Kann man denn überhaupt so etwas schwer Messbares, Ephemeres, Künstlerisches als Marke führen? Man kann! Mit einer klaren Aufgabentrennung: Marke ist der verdichtete Ausdruck von Spitzenleistungen. Marken bleiben, bieten Orientierung und Identifikation, Ruhe und Beständigkeit. Marketing hingegen ist dazu da, die vorhandene Markenenergie in Form von Spitzenleistungen marktadäquat umzusetzen. Nicht mehr und nicht weniger.
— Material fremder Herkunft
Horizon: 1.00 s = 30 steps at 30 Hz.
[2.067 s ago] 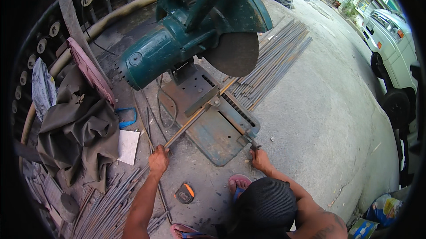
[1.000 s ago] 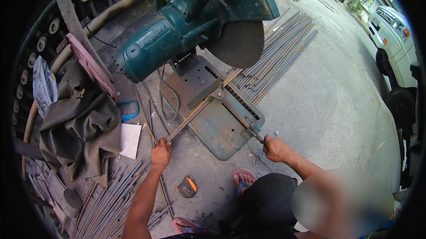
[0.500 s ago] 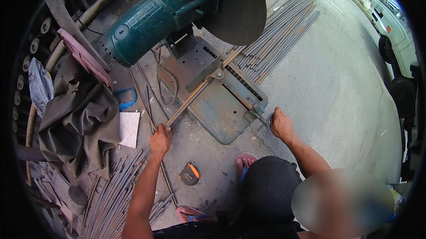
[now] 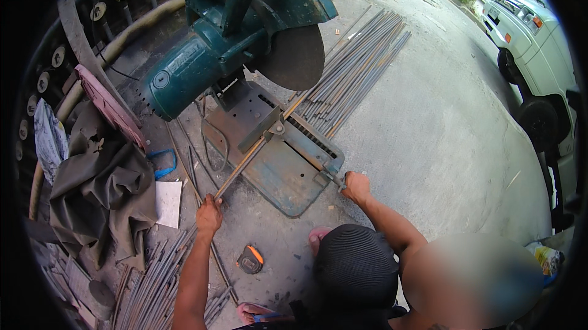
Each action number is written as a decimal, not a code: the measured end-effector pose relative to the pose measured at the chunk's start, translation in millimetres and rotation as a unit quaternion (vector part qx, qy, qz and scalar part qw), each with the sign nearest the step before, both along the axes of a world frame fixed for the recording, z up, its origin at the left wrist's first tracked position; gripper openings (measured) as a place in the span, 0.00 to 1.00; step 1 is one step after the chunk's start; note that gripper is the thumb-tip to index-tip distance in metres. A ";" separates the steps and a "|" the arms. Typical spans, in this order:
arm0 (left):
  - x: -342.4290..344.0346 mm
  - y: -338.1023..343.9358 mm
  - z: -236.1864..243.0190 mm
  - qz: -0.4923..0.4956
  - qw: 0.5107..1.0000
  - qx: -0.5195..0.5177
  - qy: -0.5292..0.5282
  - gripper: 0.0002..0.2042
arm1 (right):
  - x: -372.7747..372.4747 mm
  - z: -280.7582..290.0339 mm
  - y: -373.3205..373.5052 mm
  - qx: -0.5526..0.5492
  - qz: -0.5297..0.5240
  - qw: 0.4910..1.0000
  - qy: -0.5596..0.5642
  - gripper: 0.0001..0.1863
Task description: The person measures metal rods with a tape measure, positions them under a chop saw, and cuts them to length. The cut pieces are placed on the ground next to the saw. The process is repeated multiple times.
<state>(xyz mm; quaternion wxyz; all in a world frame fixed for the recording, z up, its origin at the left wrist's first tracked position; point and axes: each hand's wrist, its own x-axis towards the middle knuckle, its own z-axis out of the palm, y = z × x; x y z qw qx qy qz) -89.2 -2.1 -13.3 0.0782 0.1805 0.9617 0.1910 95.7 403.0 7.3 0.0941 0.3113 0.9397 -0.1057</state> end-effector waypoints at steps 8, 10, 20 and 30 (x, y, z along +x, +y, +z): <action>-3.2 6.3 9.8 0.004 0.999 -0.035 -0.038 0.13 | 1.9 -10.6 -9.3 -0.080 -0.013 0.996 0.023 0.16; -4.5 5.0 11.4 0.017 0.998 -0.035 -0.039 0.13 | 10.8 -5.1 -15.7 -0.140 0.003 0.980 0.144 0.22; -2.1 2.5 0.6 -0.009 1.000 -0.003 0.010 0.12 | 36.7 -18.8 -41.2 -0.086 0.004 0.926 0.367 0.23; -4.4 -2.4 -4.3 0.021 0.999 0.005 -0.024 0.13 | 21.2 -21.2 -56.9 -0.133 -0.104 0.886 0.431 0.21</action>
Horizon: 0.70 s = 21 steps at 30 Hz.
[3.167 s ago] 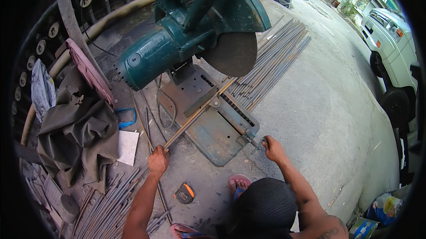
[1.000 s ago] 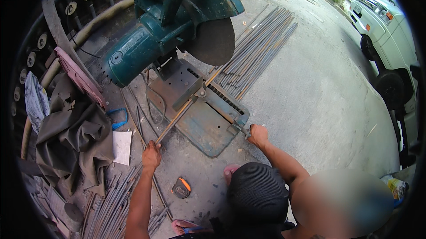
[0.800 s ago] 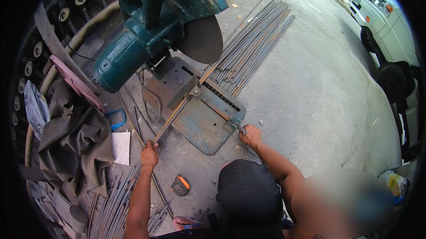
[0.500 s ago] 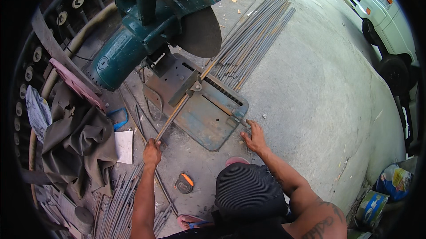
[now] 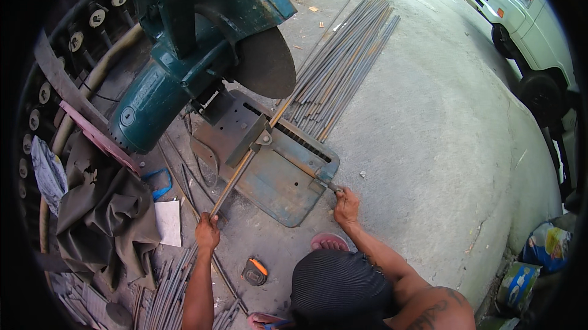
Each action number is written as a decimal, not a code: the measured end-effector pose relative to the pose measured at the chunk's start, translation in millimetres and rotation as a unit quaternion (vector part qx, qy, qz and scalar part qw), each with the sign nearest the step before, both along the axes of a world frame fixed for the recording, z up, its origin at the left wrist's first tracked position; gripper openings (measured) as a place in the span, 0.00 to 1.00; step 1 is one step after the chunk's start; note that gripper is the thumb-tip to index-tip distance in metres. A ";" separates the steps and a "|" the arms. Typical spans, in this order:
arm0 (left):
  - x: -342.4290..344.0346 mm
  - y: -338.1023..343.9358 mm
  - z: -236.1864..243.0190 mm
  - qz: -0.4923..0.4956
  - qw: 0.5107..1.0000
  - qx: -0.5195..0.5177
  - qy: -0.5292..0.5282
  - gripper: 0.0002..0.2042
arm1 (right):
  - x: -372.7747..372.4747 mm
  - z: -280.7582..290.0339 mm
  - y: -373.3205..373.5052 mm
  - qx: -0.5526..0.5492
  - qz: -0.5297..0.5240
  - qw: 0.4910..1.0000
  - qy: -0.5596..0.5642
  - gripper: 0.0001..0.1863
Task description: The person measures metal rods with a tape measure, positions them under a chop saw, and cuts them to length. The cut pieces are placed on the ground next to the saw. The process is repeated multiple times.
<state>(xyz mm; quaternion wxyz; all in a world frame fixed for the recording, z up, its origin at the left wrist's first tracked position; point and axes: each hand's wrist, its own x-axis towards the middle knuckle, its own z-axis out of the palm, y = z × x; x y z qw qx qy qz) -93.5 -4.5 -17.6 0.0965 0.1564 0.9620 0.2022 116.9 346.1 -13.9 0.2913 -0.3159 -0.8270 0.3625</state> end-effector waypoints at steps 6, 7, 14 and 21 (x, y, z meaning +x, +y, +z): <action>0.7 2.9 2.5 -0.014 0.999 0.025 0.029 0.14 | -9.4 4.9 -1.5 -0.388 -0.069 0.919 0.024 0.39; 1.4 3.5 3.2 -0.009 0.999 0.024 0.029 0.15 | -6.7 6.0 2.7 -0.433 -0.061 0.899 0.025 0.39; 8.5 0.4 18.5 0.039 0.998 0.054 0.005 0.18 | -1.1 102.8 38.5 -0.311 -0.072 0.913 -0.253 0.32; 40.5 -32.5 127.9 -0.037 0.999 0.024 0.019 0.25 | -133.8 459.4 13.2 0.228 0.209 0.942 0.129 0.16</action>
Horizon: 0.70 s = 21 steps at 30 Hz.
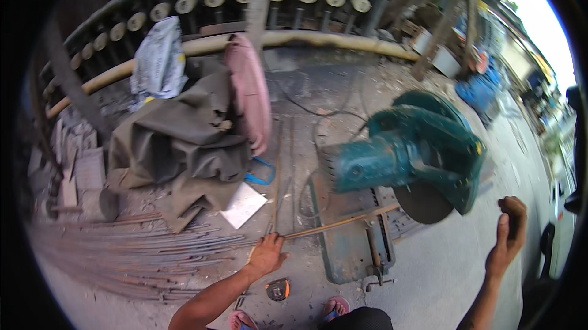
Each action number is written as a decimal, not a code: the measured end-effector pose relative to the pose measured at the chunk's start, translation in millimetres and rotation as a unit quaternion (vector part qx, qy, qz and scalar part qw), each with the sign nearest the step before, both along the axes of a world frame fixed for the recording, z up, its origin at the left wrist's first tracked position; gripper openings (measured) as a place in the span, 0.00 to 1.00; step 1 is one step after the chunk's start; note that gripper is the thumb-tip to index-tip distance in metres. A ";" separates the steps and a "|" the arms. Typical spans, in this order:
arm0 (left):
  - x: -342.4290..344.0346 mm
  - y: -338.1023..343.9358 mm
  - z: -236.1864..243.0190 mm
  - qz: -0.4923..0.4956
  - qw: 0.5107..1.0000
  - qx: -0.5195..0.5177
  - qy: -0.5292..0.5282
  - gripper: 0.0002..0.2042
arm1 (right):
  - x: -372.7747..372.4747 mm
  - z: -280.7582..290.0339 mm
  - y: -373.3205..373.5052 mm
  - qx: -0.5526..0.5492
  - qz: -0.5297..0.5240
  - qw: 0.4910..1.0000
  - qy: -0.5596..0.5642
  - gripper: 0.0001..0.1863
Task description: The person measures metal rods with a tape measure, positions them under a chop saw, and cuts them to length. The cut pieces are placed on the ground next to the saw. The process is repeated multiple times.
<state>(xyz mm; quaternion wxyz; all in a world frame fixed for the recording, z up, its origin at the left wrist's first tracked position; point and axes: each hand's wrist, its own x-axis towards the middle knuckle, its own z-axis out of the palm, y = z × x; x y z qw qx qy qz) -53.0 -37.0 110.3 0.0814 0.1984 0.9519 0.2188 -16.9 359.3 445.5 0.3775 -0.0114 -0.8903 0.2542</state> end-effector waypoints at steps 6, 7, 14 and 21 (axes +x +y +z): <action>100.5 -89.3 138.7 0.051 0.971 -0.010 -0.233 0.27 | -208.6 101.0 -104.4 0.100 0.191 0.898 -0.384 0.19; 130.3 -105.5 160.4 0.128 0.961 0.008 -0.245 0.26 | -230.0 87.9 -116.2 0.097 0.223 0.870 -0.429 0.19; 287.4 -138.3 258.8 0.546 0.750 0.129 -0.351 0.25 | -229.4 -12.9 -135.2 -0.003 0.231 0.740 -0.632 0.13; 344.5 -100.5 312.6 0.451 0.760 0.118 -0.453 0.25 | -205.4 -21.2 -75.6 -0.200 0.165 0.700 -0.666 0.10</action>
Damit keine Missverständnisse aufkommen: Die Ruhr.2010 hat glanzvolle Momente geschaffen, ein gewaltiges Angebot realisiert und der Kultur im Ruhrgebiet neue reizvolle Perspektiven eröffnet. Die Auszeichnung als Kulturmarke des Jahres ist sicherlich verdient, gemessen an den kommunikationsorientierten Auswahlkriterien der Kulturmarken-Award Veranstalter. Wenn man jedoch einen Blick hinter die Kommunikationskulissen wirft und auf die dauerhafte Markenleistung schaut, werden viele Marken als Kommunikationsblasen entlarvt. Marken sind keine kurzfristigen Kommunikationsvehikel, sondern schaffen langfristige Werte durch bewiesene Spitzenleistungen.
Diese Leistungen in einer Kulturmarke zu verdichten braucht jedoch Zeit. Und gerade diese wird Kulturmarken, wie wir an der Marke Ruhr.2010 gesehen haben, nicht immer ausreichend gewährt.